Description of the task: Repeat every line from the line containing "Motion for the" to the end of the data, exactly. Leave the pictures out.

Data to use:
Content starts
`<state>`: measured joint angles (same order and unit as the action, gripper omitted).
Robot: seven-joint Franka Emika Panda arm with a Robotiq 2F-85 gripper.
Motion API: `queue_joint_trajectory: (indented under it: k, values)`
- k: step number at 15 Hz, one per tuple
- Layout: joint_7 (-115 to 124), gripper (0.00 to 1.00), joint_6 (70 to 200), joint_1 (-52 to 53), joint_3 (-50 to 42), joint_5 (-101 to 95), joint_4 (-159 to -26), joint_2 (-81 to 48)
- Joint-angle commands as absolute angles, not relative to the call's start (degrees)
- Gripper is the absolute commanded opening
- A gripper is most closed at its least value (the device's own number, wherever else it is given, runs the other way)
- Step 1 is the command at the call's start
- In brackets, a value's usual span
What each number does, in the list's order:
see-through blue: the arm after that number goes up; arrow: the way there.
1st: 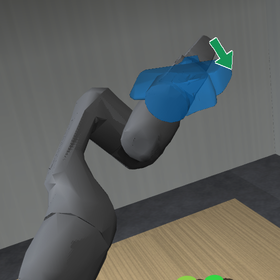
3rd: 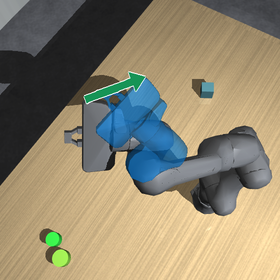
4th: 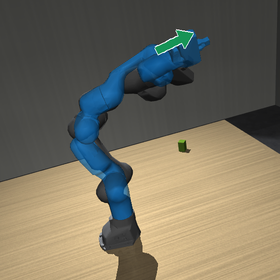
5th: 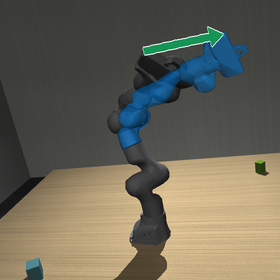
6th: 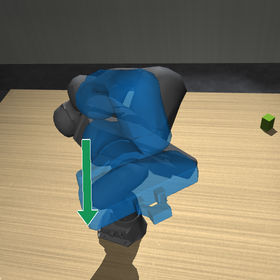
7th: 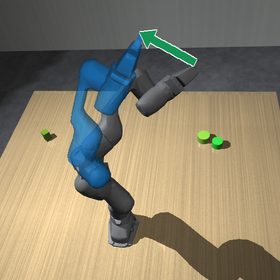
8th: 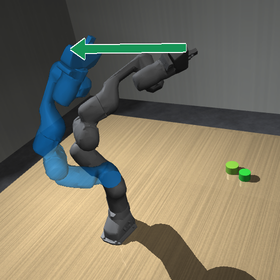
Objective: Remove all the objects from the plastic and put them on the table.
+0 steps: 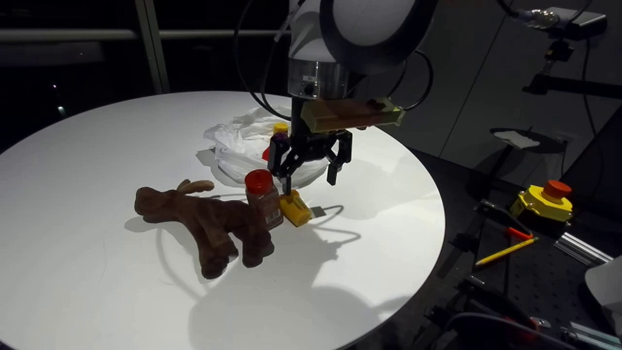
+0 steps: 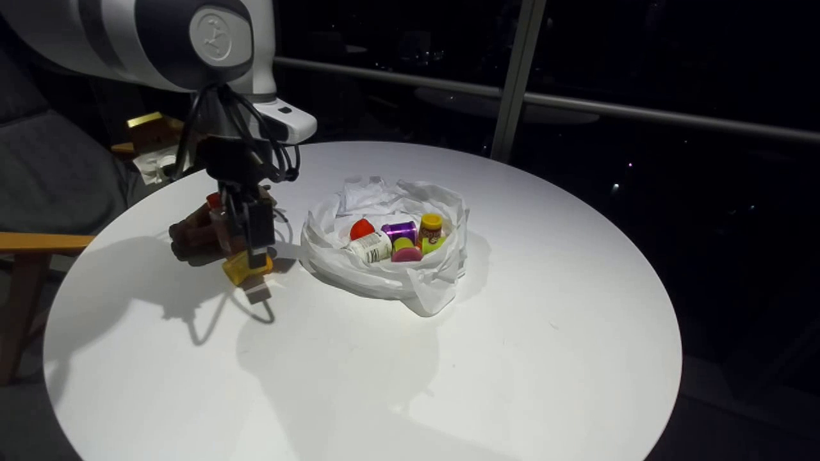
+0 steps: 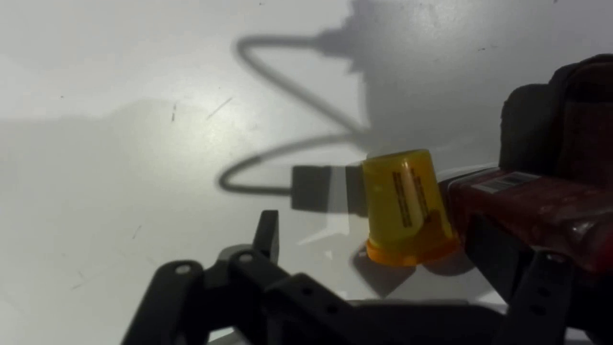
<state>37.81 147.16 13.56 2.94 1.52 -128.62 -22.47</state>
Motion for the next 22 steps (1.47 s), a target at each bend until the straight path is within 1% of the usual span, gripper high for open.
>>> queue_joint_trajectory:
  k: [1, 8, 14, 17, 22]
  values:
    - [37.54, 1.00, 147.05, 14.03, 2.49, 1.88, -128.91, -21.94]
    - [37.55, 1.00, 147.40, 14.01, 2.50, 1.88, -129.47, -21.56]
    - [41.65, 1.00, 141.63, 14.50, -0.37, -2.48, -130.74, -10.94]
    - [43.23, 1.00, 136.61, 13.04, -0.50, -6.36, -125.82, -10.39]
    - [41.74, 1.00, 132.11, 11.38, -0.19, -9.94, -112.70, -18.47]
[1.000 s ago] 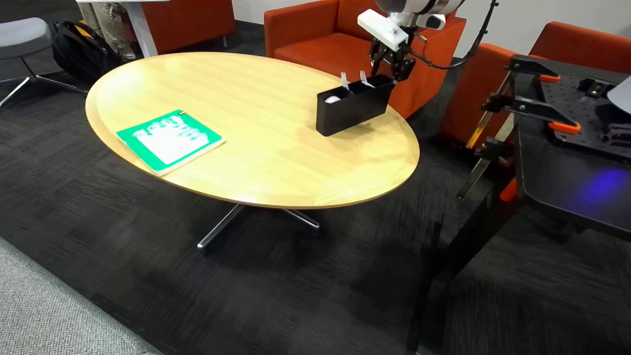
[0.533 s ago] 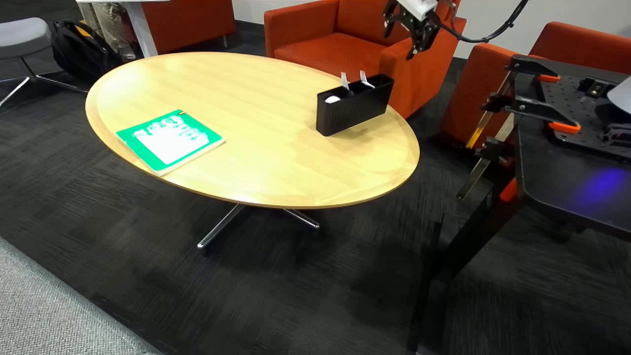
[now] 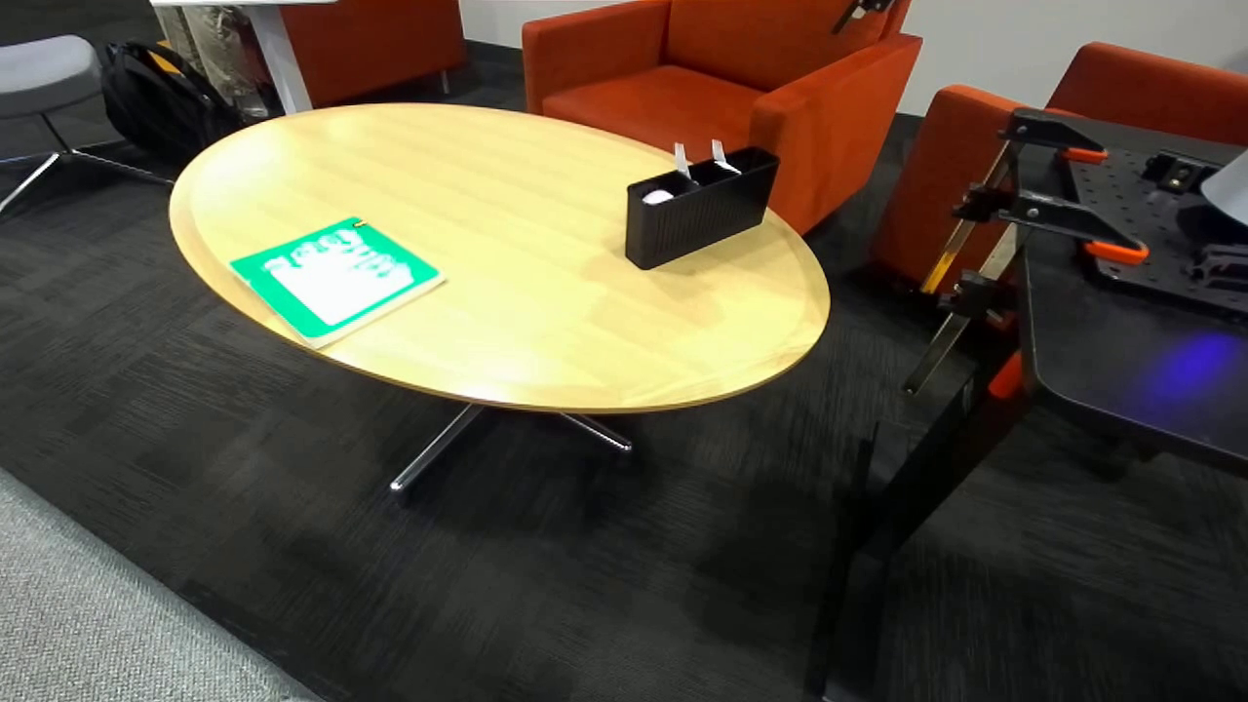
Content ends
Result:
Motion for the next 22 steps (1.47 s), a target at each bend until the straight path is within 1% of the usual span, gripper high for open.
>>> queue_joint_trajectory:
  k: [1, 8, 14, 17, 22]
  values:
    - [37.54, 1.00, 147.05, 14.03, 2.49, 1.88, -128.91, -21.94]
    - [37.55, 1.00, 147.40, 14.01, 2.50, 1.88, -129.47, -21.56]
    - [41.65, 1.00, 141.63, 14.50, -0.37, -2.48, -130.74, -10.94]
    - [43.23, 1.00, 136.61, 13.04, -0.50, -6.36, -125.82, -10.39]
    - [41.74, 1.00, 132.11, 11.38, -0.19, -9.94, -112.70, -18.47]
[1.000 s ago] 
[0.533 s ago] 
[now] 

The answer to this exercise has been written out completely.